It's not so much Optional that deals with the bug. It's the fact that you can't just use a value that could possibly be null in a way that would break at runtime if it is null - the type system won't allow you, forcing an explicit check. Different languages do this in different ways - e.g. in C# and TypeScript you still have null, but references are designated as nullable or non-nullable - and an explicit comparison to null changes the type of the corresponding variable to indicate that it's not null.

replies(1): >>43606485 #

9. ddulaney ◴[06 Apr 25 23:46 UTC] No.43606020{3}[source]▶

>>43605244 #

Rust’s Optional does close this altogether, yes. All (non-unsafe) users of Optional are required to have some defined behavior in both cases. This is enforced by the language in the match statement, and most of the “member functions” on Optional use match under the hood.
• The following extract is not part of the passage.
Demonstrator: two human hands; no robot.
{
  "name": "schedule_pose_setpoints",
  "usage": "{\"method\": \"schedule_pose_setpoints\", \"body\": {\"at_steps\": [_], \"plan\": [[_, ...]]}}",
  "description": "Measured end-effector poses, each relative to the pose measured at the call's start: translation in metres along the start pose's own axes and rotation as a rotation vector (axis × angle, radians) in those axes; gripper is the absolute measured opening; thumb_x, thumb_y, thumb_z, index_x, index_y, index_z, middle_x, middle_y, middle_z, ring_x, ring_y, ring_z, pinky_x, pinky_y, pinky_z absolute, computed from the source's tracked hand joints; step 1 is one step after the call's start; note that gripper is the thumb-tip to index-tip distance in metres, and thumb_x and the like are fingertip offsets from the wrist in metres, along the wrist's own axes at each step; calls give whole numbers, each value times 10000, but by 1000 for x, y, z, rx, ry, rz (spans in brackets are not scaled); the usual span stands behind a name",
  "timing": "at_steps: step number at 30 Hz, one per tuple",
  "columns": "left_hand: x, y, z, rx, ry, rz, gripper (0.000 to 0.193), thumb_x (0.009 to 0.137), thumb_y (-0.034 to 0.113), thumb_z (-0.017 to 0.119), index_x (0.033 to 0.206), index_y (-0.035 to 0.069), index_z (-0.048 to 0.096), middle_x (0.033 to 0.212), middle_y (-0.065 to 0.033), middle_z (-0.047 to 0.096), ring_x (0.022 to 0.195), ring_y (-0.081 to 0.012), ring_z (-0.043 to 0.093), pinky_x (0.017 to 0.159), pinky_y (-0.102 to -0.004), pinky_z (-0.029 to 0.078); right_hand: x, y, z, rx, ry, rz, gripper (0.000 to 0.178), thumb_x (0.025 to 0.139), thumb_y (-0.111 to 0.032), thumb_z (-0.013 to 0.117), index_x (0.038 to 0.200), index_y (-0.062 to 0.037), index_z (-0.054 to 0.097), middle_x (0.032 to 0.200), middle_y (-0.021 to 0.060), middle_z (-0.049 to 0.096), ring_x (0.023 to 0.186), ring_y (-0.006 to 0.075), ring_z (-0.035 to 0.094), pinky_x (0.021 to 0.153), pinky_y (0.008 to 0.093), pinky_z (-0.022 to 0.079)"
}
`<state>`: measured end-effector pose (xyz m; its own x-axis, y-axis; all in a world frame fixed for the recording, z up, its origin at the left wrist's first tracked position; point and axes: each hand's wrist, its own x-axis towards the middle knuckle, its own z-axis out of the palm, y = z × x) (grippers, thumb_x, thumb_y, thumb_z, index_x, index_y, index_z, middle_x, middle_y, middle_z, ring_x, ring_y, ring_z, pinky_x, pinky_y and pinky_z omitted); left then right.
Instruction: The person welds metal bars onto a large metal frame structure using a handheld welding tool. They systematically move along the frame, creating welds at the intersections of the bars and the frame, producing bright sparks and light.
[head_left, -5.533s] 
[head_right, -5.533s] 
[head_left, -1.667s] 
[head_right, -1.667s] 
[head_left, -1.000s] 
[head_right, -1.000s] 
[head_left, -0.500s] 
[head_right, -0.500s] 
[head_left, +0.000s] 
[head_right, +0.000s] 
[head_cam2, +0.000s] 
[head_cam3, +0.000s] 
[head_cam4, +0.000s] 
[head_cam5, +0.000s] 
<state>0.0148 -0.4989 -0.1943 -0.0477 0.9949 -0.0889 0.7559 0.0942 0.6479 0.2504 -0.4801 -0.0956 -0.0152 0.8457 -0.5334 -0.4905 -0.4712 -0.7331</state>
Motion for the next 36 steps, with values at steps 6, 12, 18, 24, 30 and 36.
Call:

This is an issue with the C++ standardization process as much as with the language itself. AIUI when std::optional (and std::variant, which has similar issues) were defined, there was a push to get new syntax into the language itself that would’ve been similar to Rust’s match statement.

However, that never made it through the standardization process, so we ended up with “library variants” that are not safe in all circumstances.

Here’s one of the papers from that time, though there are many others arguing different sides: https://www.open-std.org/jtc1/sc22/wg21/docs/papers/2015/p00...

10. spookie ◴[06 Apr 25 23:53 UTC] No.43606061{3}[source]▶

>>43604997 #

I've written some multithreaded rust and I've gotta say, this does not reflect my experience. It's just as easy to make a mess, as in any other language.

replies(2): >>43606447 #>>43609320 #

11. josephg ◴[07 Apr 25 01:09 UTC] No.43606447{4}[source]▶

>>43606061 #

Me too. I agree that its not a bed of roses - and all the memory safety guarantees in the world don't stop you from making a huge mess. But I haven't run into any of the impossible-to-debug crashes / heisenbugs in my multithreaded rust code that I have in C/C++.

I think rust delivers on its safety promise.

replies(1): >>43608646 #

12. tialaramex ◴[07 Apr 25 01:14 UTC] No.43606485{4}[source]▶

>>43605404 #

I think sum types in general and Option<T> in particular is nicer. But the reason C# has nullability isn't that they disagree with me, it's that fundamentally the CLR has the same model as Java, all these types can be null, even though in the modern C# language you can say "No, not null that's never OK" at runtime on the CLR too bad maybe it's null.

For example if I write a C# function which takes a Goose, specifically a Goose, not a Goose? or similar - well, too bad the CLR says my C# function can be called by this obsolete BASIC code which has no idea what a Goose is, but it's OK because it passed null. If my code can't cope with a null? Too bad, runtime exception.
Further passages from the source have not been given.